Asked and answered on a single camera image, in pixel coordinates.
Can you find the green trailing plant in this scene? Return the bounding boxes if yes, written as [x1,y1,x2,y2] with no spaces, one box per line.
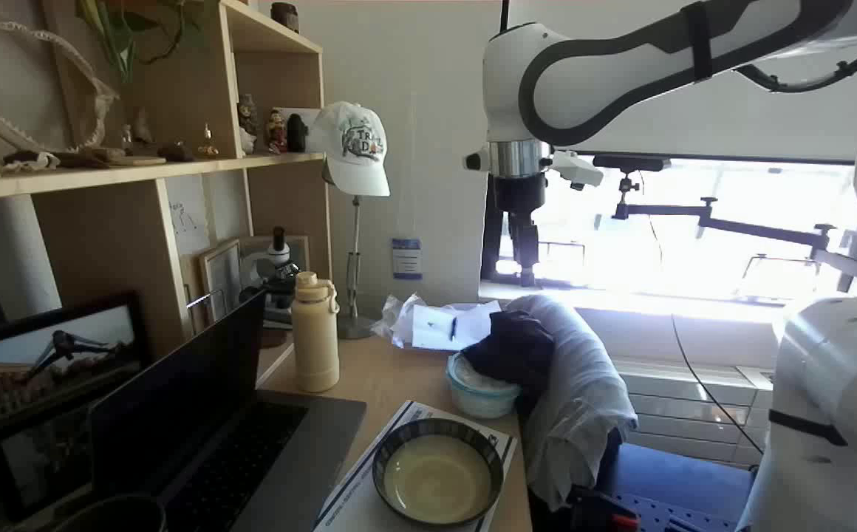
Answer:
[76,0,210,83]

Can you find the black garment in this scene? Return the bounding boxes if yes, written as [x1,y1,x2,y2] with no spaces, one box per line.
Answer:
[460,308,559,398]

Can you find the gray cloth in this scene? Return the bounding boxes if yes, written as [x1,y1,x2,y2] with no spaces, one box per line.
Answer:
[498,291,640,514]

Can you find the flat wood piece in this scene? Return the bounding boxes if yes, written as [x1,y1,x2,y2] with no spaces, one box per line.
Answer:
[53,142,170,170]

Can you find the black hanging cable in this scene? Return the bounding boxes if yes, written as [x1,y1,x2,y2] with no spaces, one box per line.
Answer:
[667,311,769,458]

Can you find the small dark jar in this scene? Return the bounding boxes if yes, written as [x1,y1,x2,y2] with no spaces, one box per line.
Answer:
[268,0,305,34]

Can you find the cream water bottle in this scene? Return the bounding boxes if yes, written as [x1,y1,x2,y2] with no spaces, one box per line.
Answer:
[290,268,346,396]

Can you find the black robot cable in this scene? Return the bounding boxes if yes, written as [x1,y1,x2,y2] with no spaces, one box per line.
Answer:
[736,28,857,96]

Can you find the brown figurine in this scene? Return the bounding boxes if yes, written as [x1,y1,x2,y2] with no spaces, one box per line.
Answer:
[260,105,290,155]

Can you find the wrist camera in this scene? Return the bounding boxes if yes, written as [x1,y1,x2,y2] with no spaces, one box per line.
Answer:
[542,144,607,191]

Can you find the small picture frame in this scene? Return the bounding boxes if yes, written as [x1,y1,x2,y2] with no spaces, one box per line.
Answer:
[195,235,244,324]

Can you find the black and white microscope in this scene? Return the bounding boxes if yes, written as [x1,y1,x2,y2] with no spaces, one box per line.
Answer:
[238,223,305,333]

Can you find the black laptop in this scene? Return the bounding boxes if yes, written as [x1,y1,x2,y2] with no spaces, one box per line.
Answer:
[84,290,368,532]

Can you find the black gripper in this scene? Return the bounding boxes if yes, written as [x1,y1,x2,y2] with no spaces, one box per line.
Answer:
[492,170,550,290]

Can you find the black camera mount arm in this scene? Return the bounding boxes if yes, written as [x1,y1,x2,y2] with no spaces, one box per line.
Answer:
[607,170,857,294]

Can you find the white rope loop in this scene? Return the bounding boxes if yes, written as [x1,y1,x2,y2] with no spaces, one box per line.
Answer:
[0,16,120,178]

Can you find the white printed baseball cap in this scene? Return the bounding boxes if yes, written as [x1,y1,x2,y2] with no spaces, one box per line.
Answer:
[305,99,392,200]

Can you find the black framed photo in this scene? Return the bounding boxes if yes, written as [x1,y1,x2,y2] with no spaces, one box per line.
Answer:
[0,290,157,526]

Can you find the wooden shelf unit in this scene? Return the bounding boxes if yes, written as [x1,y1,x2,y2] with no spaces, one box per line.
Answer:
[0,0,340,364]

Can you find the blue wall sticker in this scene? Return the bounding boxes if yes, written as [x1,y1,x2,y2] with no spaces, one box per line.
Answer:
[390,234,426,284]

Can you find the black figurine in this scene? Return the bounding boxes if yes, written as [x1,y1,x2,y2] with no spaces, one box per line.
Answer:
[284,112,312,155]

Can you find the blue perforated seat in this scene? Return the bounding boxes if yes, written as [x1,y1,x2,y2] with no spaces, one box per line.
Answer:
[593,439,760,532]

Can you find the white papers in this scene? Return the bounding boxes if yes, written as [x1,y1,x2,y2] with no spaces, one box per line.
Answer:
[377,291,501,355]
※ ※ ※
▶ [What to work on]:
Retype exactly the lines of the data above that fall between the line with "Can you find the wooden" and the line with "Can you find the blue perforated", inclusive, and add nothing.

▶ [Final answer]:
Can you find the wooden shelf unit in this scene? Return the bounding boxes if yes, written as [x1,y1,x2,y2] with no spaces, one box per line.
Answer:
[0,0,340,364]

Can you find the blue wall sticker in this scene? Return the bounding boxes if yes, written as [x1,y1,x2,y2] with no spaces, one box per line.
Answer:
[390,234,426,284]

Can you find the black figurine in this scene? Return the bounding boxes if yes, written as [x1,y1,x2,y2] with no spaces, one box per line.
Answer:
[284,112,312,155]

Can you find the blue perforated seat in this scene? Return the bounding boxes if yes, written as [x1,y1,x2,y2] with no spaces, one box per line.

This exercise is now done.